Liz Garbus: Yeah, you can’t separate them. You know all of them… I’ve had people ask me, “What came first, the abuse or the mental illness? The mental illness or the abuse? How does the activism fill in the drug?” And you can’t separate any of them. It was a time… I mean, I think now if we looked at Nina Simone, probably a layperson might say, “That sounds like bipolar disorder.” She’s massively depressed and goes through manic moments and has a tremendous sex drive. She would describe having “sex attacks,” and those are all classic bipolar symptoms.
But then, of course, that terminology didn’t exist. So here was a woman struggling with these enormous mood swings in a relationship that was violent. You see, in her diaries, she talks about hating herself. Perhaps her staying in that relationship was a form of self-hatred. Then, of course, there’s the rage of the times. And all of these things are co-mingling and you can’t separate them.
Brendan Francis Newnam: So, at some point, she attaches that rage to the Civil Rights movement. Her friendship with Lorraine Hansberry — the woman who wrote “A Raisin in the Sun,” a social activist and playwright — made her more publicly-aware.
Then, after the bombings in Birmingham, that led to the Birmingham Riots, she sits down and writes “Mississippi Goddam,” this song that is political, it’s angry, it’s direct, and it launches a whole new phase in her life and her career.
Liz Garbus: That’s right, and “Mississippi Goddam” was an absolutely pivotal song [and] moment in Nina Simone’s career. She said when she grew up, nobody talked about race. You all knew it, but you didn’t talk about it. I think, in the Birmingham Church Bombing, it just poured out of her. That’s what she said. She said she wrote the song in 15 minutes.
And it expressed the rage of a lifetime of existing in Jim Crow South, and also of the community of intellectuals who were awakening her to radical thinking of the time. It was Lorraine Hansberry. It was James Baldwin. It was Stokely Carmichael, Miriam Makeba. Everything changed. It would never be a simple career for Nina Simone.

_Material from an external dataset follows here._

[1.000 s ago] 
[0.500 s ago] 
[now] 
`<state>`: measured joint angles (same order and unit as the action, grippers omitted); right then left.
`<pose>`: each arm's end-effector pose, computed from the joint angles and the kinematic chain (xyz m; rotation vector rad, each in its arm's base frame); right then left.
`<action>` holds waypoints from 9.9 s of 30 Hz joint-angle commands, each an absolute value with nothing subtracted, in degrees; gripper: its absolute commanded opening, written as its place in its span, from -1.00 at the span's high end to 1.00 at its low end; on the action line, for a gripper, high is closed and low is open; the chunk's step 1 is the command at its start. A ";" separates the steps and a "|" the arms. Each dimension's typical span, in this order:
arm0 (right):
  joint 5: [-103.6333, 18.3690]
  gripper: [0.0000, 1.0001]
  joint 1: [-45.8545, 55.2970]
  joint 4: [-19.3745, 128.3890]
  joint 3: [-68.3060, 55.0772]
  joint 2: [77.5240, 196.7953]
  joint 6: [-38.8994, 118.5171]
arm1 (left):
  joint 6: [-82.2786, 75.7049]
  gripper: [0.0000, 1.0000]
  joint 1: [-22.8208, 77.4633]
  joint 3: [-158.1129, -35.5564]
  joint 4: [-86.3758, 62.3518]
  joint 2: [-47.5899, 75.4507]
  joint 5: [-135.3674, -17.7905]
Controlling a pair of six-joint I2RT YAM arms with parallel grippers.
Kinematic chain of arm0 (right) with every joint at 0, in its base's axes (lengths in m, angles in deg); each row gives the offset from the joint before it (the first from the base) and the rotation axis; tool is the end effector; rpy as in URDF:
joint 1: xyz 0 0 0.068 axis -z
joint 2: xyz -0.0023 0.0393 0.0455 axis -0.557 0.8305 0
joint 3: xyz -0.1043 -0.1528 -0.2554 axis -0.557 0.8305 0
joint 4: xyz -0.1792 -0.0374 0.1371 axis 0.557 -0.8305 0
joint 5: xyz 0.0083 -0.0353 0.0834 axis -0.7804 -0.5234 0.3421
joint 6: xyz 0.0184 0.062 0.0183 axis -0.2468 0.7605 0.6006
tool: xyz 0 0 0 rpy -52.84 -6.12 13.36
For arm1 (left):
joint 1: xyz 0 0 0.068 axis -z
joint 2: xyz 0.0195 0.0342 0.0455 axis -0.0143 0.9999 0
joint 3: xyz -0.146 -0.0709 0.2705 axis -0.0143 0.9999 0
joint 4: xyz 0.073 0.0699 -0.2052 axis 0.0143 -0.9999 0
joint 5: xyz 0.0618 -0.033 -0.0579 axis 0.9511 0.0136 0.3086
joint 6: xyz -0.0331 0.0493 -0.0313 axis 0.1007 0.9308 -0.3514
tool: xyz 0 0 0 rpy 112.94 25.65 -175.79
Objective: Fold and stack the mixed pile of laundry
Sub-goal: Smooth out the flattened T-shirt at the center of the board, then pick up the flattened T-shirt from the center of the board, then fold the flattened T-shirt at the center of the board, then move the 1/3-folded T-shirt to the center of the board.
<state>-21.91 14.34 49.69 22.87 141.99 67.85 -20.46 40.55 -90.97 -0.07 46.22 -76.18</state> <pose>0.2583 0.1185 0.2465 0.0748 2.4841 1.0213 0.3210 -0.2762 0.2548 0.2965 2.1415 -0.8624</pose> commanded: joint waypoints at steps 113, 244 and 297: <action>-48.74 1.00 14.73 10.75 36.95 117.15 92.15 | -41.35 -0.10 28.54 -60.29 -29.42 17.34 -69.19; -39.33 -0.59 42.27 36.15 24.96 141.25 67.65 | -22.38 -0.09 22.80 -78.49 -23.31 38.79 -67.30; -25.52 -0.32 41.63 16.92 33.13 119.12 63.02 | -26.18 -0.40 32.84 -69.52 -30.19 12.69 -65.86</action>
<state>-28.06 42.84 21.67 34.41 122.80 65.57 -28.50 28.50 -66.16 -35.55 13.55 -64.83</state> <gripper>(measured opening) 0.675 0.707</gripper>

Brendan Francis Newnam: So, her anger and intensity found a worthy target, and it did bring her some sense of peace. She says something like, “I was finally singing for my people and that’s what I was meant to do.” But meanwhile, this rage was ravaging other parts of her life, and her mood swings were getting worse.
Liz Garbus: I think life on the road and also the demands of being that spokesperson for a people, it was… I don’t want to say it was too much for her, because clearly, it wasn’t and she survived, and there were so many artists of her generation who died young. I’ve had people say to me, when I said I made a film about Nina Simone, they didn’t know that she lived to 70 years old. So she did survive. But, it took a huge toll.
We all know that mental illness is also environmentally-instigated, it’s not just biochemistry. All these things play together, and the extreme stressors of the movement, those are things that could bring out vulnerabilities in anyone.
Malcolm X’s oldest daughter said, “Everyone paid a price for that involvement in that movement. It took a toll on all of us.” For them, they lost their father, that was their ultimate price. For Nina Simone, it was sanity, it was family, it was the commercial side of her career. She paid a huge price.
Brendan Francis Newnam: You tell that story at greater length in this documentary, “What Happened, Miss Simone?” Liz Garbus, thanks for coming by and chatting with us.
Liz Garbus: Thank you for having me.